15. Il résulte de ce qui a été dit au point 11 que les permis de construire litigieux ont été délivrés pour un projet qui ne peut être regardé comme s’insérant dans une partie actuellement urbanisée de la commune. Ce vice n’est pas régularisable. Dès lors, les dispositions de l’article L. 600-5-1 du code de l’urbanisme ne trouvent pas à s’appliquer.
16. Il résulte de ce qui précède que M. et Mme B… sont fondés à demander l’annulation de l’arrêté du 7 décembre 2022 par lequel le maire de la commune de Saint-Pierre-des-Ifs a accordé un permis de construire au nom de l’Etat à M. et Mme E…, ensemble les décisions implicites rejetant leur recours gracieux tendant au retrait du permis de construire, ainsi que de l’arrêté du 7 juin 2024 accordant un permis de construire à M. et Mme E….
Sur les frais d’instance :
17. Les dispositions de l’article L. 761-1 du code de justice administrative font obstacle à ce que soit mise à la charge des requérants, qui ne sont pas la partie perdante dans la présente instance, les sommes que la commune de Saint-Pierre-des-Ifs demande au titre des frais exposés et non compris dans les dépens.
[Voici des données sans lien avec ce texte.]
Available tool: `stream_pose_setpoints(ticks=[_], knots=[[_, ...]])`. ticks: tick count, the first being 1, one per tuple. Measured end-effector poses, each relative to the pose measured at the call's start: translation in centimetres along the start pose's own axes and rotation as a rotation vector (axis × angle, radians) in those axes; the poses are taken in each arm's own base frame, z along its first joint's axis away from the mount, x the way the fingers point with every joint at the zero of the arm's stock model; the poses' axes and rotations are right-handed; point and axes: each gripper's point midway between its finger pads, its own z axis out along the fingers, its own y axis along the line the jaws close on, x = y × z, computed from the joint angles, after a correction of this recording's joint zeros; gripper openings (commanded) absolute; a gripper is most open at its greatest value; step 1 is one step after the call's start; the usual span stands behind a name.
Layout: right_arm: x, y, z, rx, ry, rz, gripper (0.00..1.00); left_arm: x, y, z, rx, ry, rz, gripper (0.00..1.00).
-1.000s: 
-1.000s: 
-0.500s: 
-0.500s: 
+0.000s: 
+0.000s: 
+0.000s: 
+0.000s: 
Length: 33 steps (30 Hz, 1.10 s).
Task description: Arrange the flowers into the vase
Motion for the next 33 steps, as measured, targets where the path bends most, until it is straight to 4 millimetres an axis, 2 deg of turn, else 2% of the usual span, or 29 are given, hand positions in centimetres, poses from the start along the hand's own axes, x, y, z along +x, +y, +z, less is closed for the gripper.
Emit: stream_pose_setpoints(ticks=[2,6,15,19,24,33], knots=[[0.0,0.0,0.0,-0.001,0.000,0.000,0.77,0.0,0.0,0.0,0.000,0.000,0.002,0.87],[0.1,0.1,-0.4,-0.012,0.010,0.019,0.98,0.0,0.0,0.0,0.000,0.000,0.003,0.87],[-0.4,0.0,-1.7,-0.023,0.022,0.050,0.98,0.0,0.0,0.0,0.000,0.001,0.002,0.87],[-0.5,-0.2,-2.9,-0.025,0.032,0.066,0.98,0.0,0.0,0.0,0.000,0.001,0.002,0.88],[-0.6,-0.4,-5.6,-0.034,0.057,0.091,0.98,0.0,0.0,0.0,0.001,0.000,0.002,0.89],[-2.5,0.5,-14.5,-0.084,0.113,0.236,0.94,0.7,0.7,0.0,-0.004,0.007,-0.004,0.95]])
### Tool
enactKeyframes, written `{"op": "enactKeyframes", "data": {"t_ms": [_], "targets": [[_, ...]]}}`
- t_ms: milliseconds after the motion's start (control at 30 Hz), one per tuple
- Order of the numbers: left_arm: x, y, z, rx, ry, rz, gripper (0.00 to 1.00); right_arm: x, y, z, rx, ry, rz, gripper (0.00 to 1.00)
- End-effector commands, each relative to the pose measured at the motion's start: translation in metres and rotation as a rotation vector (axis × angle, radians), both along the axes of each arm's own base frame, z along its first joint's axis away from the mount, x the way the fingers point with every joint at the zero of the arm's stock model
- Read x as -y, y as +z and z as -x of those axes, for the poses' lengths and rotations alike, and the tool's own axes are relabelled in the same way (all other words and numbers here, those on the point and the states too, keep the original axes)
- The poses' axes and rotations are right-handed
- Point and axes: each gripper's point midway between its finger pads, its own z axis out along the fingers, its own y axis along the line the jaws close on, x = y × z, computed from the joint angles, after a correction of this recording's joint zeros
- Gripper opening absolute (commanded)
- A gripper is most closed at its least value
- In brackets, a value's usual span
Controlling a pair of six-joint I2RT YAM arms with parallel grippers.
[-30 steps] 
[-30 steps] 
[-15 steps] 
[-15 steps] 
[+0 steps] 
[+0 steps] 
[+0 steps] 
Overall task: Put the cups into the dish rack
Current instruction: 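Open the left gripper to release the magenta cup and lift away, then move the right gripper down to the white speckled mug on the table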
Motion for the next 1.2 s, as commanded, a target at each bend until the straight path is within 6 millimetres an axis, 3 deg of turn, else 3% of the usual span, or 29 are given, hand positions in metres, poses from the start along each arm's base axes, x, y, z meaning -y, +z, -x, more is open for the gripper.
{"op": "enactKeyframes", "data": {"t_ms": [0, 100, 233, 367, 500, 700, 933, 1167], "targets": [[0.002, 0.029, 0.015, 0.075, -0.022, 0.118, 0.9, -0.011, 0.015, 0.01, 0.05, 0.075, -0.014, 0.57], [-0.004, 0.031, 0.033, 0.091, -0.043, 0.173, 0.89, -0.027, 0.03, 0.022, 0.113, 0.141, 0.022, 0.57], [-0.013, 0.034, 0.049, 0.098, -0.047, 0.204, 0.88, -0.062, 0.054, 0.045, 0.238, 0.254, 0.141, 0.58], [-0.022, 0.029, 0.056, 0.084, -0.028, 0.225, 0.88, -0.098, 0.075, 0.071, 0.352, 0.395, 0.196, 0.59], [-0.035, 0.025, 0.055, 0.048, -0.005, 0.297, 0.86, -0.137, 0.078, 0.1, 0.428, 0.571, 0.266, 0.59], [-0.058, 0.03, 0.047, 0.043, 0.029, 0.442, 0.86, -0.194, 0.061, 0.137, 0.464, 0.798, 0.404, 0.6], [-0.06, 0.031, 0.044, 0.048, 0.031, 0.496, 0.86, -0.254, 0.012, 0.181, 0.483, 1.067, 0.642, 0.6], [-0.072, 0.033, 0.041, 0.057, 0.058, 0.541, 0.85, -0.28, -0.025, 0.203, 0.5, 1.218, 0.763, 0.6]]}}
Il y a lieu, en revanche, dans les circonstances de l’espèce, de mettre à la charge de l’Etat, au nom duquel les permis de construire ont été délivrés, une somme de 1 500 euros à verser à M. et Mme B…, au titre de ces mêmes dispositions.
D E C I D E :
Article 1er : Les arrêtés du 7 décembre 2022 et du 7 juin 2024 accordant un permis de construire au nom de l’Etat à M. et Mme E…, ensemble les décisions implicites rejetant les recours gracieux de M. et Mme B…, sont annulés.
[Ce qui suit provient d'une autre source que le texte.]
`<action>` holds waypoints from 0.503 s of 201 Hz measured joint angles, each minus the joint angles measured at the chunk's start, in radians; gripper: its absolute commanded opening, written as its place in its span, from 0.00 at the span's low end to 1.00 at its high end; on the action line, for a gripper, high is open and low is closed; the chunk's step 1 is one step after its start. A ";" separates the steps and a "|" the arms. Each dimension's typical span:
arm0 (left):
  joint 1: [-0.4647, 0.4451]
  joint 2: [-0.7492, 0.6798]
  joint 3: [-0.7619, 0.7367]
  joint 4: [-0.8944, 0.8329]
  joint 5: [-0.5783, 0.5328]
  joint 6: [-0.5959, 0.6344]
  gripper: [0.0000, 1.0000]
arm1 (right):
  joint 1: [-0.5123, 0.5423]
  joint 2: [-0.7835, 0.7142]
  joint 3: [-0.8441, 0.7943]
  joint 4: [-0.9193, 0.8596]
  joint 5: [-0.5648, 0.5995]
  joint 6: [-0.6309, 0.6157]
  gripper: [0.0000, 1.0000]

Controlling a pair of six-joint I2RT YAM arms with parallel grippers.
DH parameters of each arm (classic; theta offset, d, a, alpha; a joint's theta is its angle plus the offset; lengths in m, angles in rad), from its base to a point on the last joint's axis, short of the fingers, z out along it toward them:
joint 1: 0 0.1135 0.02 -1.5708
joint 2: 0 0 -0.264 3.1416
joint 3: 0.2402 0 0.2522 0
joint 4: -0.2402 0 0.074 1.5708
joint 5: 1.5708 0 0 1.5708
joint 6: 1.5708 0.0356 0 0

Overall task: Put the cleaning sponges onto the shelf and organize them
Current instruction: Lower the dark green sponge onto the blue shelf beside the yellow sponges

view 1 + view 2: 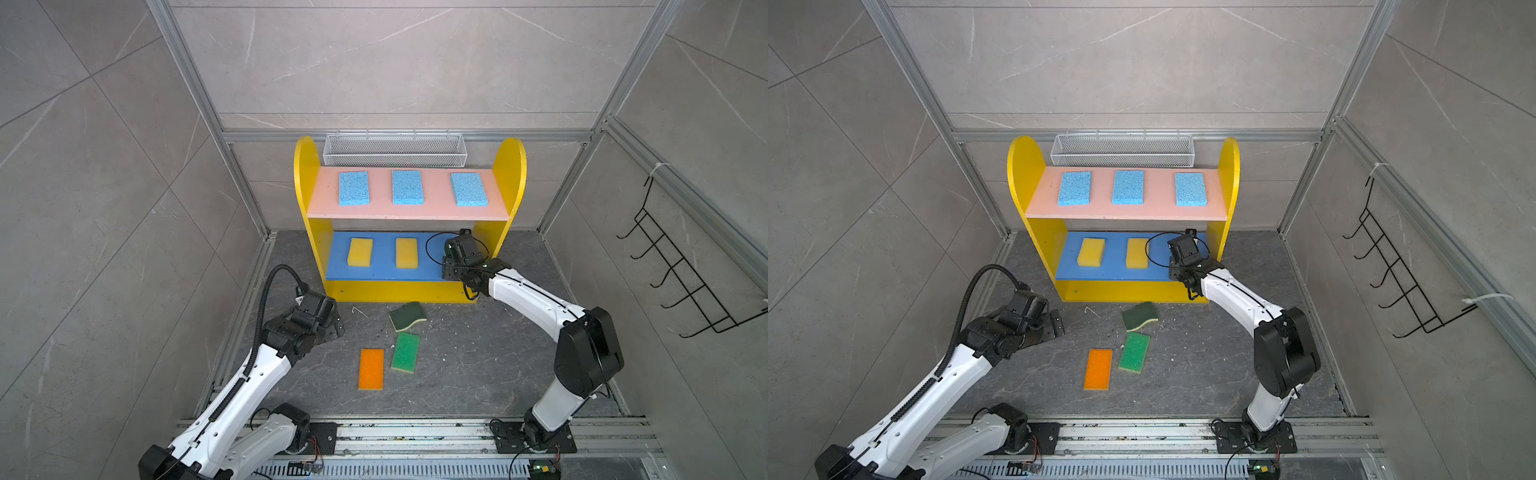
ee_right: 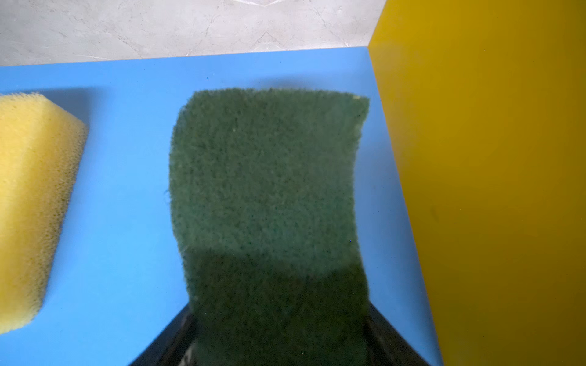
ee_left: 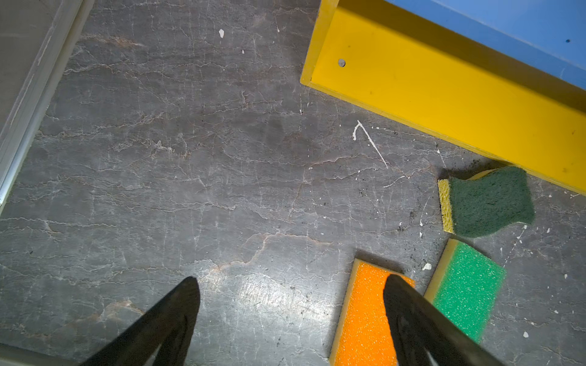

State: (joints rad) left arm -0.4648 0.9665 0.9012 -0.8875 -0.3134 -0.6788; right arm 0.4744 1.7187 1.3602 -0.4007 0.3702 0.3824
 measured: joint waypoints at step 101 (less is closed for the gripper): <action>0.000 0.003 0.000 0.002 0.001 -0.005 0.93 | -0.010 0.045 0.018 0.048 0.000 -0.021 0.73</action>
State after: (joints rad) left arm -0.4648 0.9695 0.9012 -0.8852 -0.3126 -0.6834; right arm 0.4641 1.7634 1.3781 -0.3531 0.3698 0.3614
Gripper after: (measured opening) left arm 0.931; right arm 0.726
Article 2 : L’Etat versera à M. et Mme B… la somme de 1 500 euros au titre de l’article L. 761-1 du code de justice administrative.
Article 3 : Les conclusions présentées par la commune de Saint-Pierre-des-Ifs au titre de l’article L. 761-1 du code de justice administrative sont rejetées.
Article 4 : Le présent jugement sera notifié à M. F… B… et Mme A… B…, à M. G… E… et Mme C… E…, à la commune de Saint-Pierre-des-Ifs et à la ministre de la transition écologique, de la biodiversité, de la forêt, de la mer et de la pêche.
Copie en sera transmise au préfet de l’Eure et au procureur de la République près le tribunal judiciaire d’Evreux en application de l’article R. 751-10 du code de justice administrative.
Délibéré après l’audience du 26 juin 2025, à laquelle siégeaient :
Mme Galle, présidente,
M. Bellec, premier conseiller,
et Mme Esnol, conseillère.
Rendu public par mise à disposition au greffe le 10 juillet 2025.
Le rapporteur,
Signé
C. Bellec
La présidente,
Signé
C. Galle
La greffière,
Signé
A. Hussein
La République mande et ordonne et à la ministre de la transition écologique, de la biodiversité, de la forêt, de la mer et de la pêche en ce qui la concerne ou à tous commissaires de justice à ce requis en ce qui concerne les voies de droit commun contre les parties privées, de pourvoir à l’exécution de la présente décision.